The preferred system of fence panels, posts, and cables provides what may be called a slightly flexible or resilient system or "net" that is not so prone as prior art systems to being broken, shorn-off, or otherwise crashed-under, crashed-through, or crashed-over. While some damage can be done to the fence by unauthorized parties or vandals, the "net" formed by the preferred fence serves to slow down said unauthorized parties or vandals to an extent that allows law enforcement personnel to notice, approach, and stop and/or capture the unauthorized parties or vandals. The preferred OEM fence may comprises a plurality of vertical posts, wire mesh panels and high-strength cables designed to prevent the entry of unauthorized persons or vehicles within a secured area. Such security fencing provides for a high level of security while being relatively simple, inexpensive, and convenient to manufacture and install.
Security fences and/or gates according to embodiments wherein vehicle ramming is a concern, but wherein there are more guard personal and/or other monitoring capability, may be simpler and/or more conventional in their panel and post construction. Still such embodiments may utilize the preferred cable and earth anchor apparatus and methods. Also, gates for driveways and roads may be provided that also comprise embodiments of the invented cable technology. Such gates may use manually-locked cables connections or may use "automatic" locks that engage when the gate is rammed.
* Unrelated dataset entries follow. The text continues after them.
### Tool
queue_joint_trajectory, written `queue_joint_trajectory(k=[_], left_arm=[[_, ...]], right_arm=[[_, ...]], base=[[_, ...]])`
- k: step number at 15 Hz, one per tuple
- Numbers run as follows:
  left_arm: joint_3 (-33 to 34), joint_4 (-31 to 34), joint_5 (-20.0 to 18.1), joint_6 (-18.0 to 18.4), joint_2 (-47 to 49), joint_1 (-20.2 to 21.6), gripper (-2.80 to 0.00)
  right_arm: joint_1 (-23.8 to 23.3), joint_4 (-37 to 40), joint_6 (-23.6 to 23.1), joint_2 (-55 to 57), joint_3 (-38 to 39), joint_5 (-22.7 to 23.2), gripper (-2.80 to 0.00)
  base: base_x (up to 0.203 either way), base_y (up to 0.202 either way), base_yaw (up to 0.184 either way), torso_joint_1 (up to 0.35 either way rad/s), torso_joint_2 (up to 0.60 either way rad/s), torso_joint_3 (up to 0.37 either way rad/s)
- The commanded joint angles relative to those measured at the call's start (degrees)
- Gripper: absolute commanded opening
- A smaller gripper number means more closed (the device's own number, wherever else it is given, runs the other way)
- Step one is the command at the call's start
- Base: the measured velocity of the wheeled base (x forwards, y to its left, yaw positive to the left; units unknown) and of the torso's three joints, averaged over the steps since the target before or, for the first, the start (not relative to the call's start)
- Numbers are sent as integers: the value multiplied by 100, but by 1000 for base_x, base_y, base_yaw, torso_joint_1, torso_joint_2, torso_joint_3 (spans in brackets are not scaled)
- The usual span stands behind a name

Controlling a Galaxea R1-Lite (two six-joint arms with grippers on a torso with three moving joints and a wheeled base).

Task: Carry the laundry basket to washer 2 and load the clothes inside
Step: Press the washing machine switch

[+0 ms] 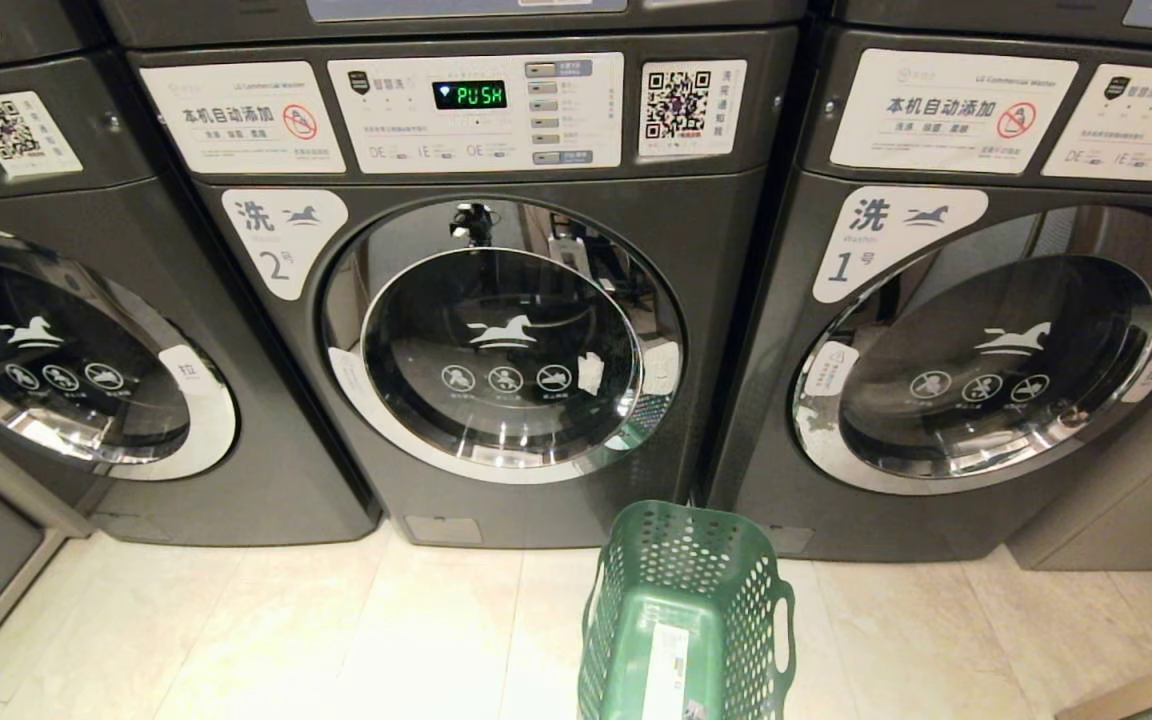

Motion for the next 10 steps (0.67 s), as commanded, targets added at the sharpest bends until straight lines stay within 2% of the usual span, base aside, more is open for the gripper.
queue_joint_trajectory(k=[1, 3, 4, 5, 7, 10], left_arm=[[397, 698, -272, -372, -691, 116, -280], [423, 924, -353, -774, -859, 265, -280], [409, 979, -361, -774, -887, 398, -280], [388, 1013, -305, -715, -913, 568, -280], [366, 1018, 75, -404, -926, 566, -280], [361, 1021, 106, -338, -957, 566, -280]], right_arm=[[-123, 901, 4, -477, -31, 198, -280], [-765, 1106, 10, -218, -44, 306, -280], [-844, 1149, 8, -225, -41, 327, -280], [-850, 1155, -5, -389, -41, 330, -280], [-852, 1131, 21, -491, -23, 323, -280], [-986, 1151, 20, -478, -39, 315, -280]], base=[[0, 0, 0, 0, 0, 0], [0, 0, 0, 0, 0, 0], [0, 0, 0, 0, 0, 0], [0, 0, 0, 0, 0, 0], [0, 0, 0, 0, 0, 0], [0, 0, 0, 0, 0, 0]])
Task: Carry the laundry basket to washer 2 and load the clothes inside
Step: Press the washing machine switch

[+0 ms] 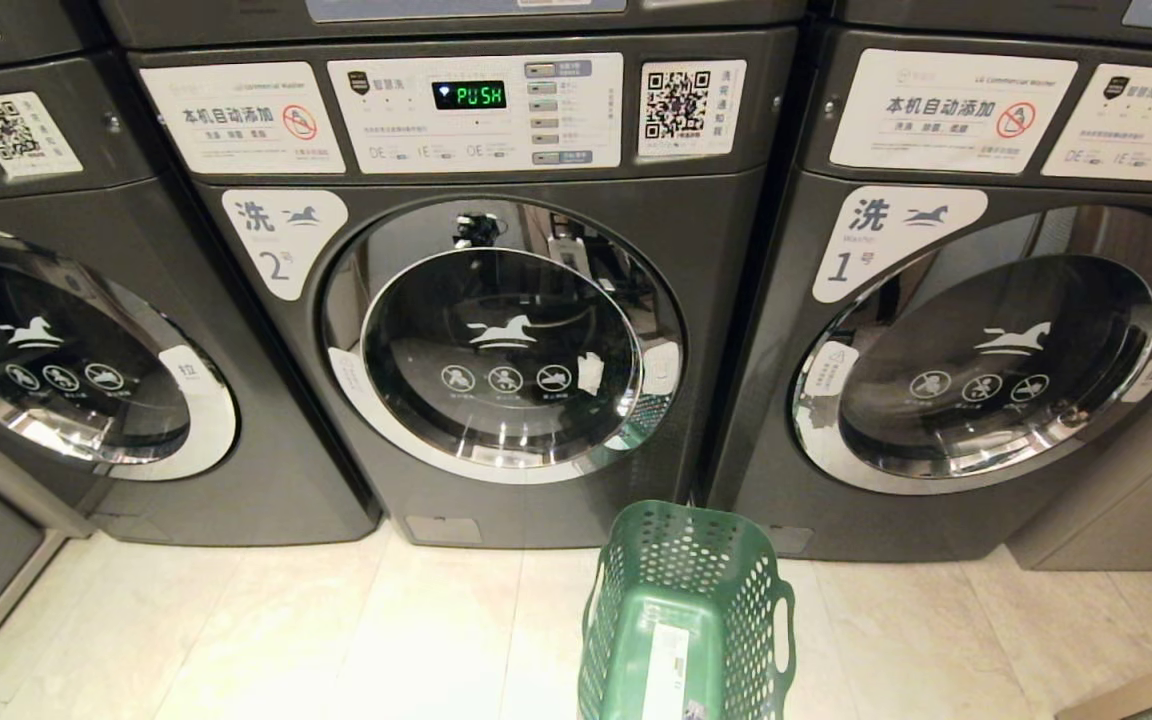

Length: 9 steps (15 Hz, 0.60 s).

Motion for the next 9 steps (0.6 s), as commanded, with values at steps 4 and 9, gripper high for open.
queue_joint_trajectory(k=[4, 9], left_arm=[[-14, 33, 10, -7, 24, 5, -280], [-13, 39, 36, -57, -62, -10, -280]], right_arm=[[-338, 40, -48, 56, -6, 7, -280], [-754, 23, -22, -592, 3, 7, -280]], base=[[0, 0, 0, 0, 0, 0], [0, 0, 0, 0, 0, 0]])
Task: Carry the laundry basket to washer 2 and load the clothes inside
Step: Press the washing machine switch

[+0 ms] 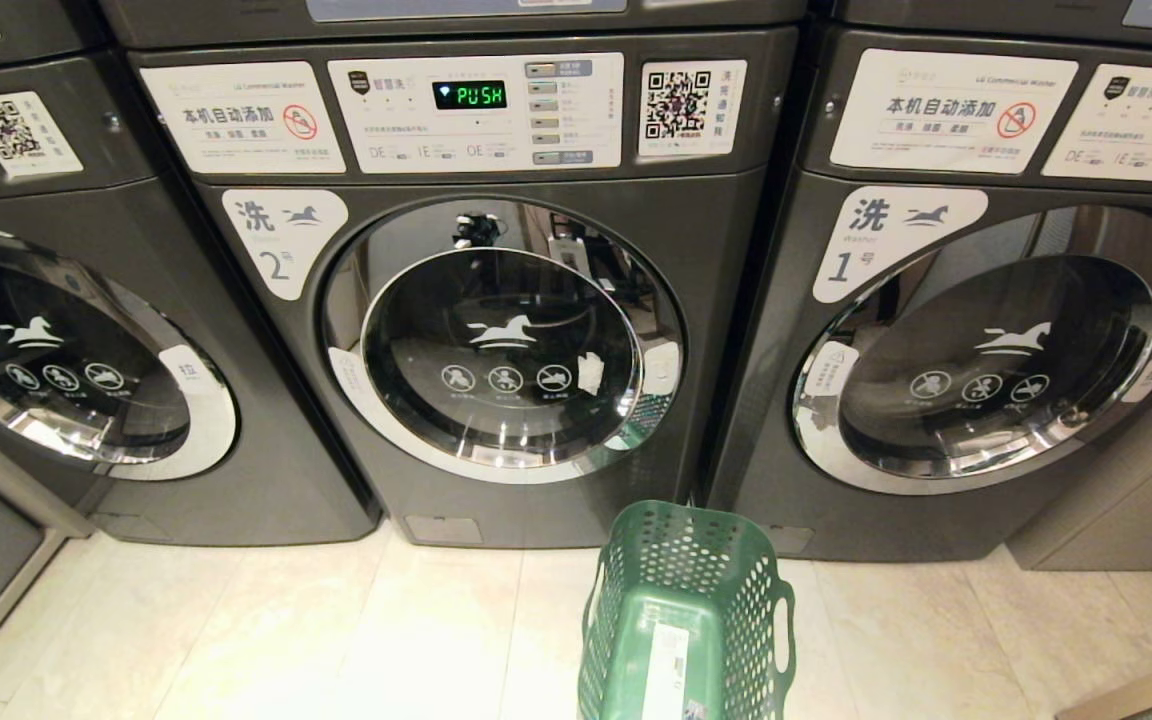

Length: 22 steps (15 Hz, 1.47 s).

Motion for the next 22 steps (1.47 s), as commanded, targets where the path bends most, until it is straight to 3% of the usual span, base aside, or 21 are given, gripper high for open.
queue_joint_trajectory(k=[1, 3, 5, 7, 11, 22], left_arm=[[3, -7, -17, 6, 12, -1, -280], [2, 4, -159, 11, -332, -51, -280], [122, -29, -758, 113, -1038, -96, -280], [396, -409, -1239, 387, -1129, -128, -280], [407, -436, -1078, -180, -1120, -133, -280], [407, -428, -1078, -213, -1120, -133, -280]], right_arm=[[-14, 0, -27, -380, 3, 5, -280], [7, 2, -46, -948, 0, 17, -280], [32, -24, -16, -1192, 11, 12, -280], [34, -17, -24, -1189, 4, 56, -280], [34, 9, -25, -1189, -5, 73, -280], [34, 9, -6, -1189, -5, 31, -280]], base=[[0, 0, 0, 0, 0, 0], [0, 0, 0, 0, 0, 0], [0, 0, 0, 0, 0, 0], [0, 0, 0, 0, 0, 0], [0, 0, 0, 0, 0, 0], [0, 0, 0, 0, 0, 0]])
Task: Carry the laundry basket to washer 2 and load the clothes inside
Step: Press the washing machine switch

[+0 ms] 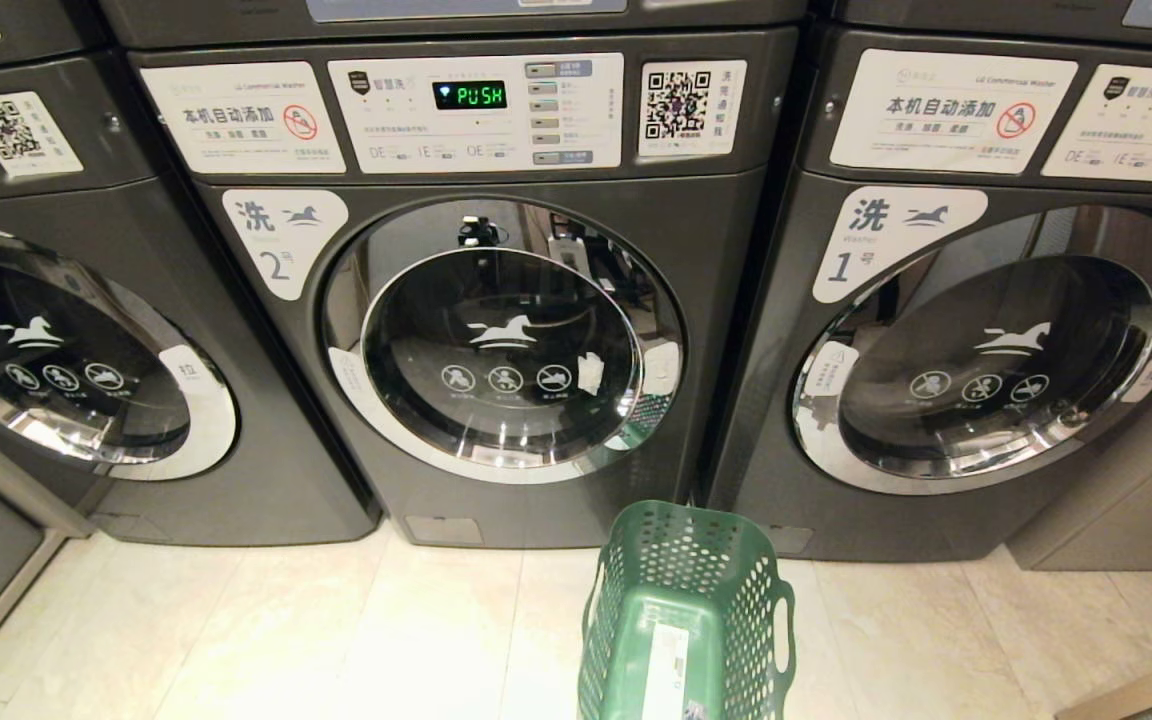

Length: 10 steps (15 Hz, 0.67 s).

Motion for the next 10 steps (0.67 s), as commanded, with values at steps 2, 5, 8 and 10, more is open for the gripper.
queue_joint_trajectory(k=[2, 5, 8, 10], left_arm=[[9, -1, 4, 3, 9, -2, -280], [9, -8, 4, 12, 9, -2, -280], [9, -17, 2, 3, 9, -2, -280], [9, -17, 4, 3, 9, -2, -280]], right_arm=[[0, 6, 16, 11, -1, 0, -280], [0, 6, 24, 11, -1, 0, -280], [0, -2, 24, 11, -1, 0, -280], [0, 6, 16, 11, -1, 9, -280]], base=[[0, 0, 0, 0, 0, 0], [0, 0, 0, 0, 0, 0], [0, 0, 0, 0, 0, 0], [0, 0, 0, 0, 0, 0]])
Both the manually-locked and automatic-locked gates preferably use loops, or hooks and loops, on cables portions that are brought into contact and cooperation when the locking is desired or forced by the ramming.
Although this invention has been described above with reference to particular means, materials and embodiments, it is to be understood that the invention is not limited to these disclosed particulars, but extends instead to all equivalents within the broad scope of the following claims.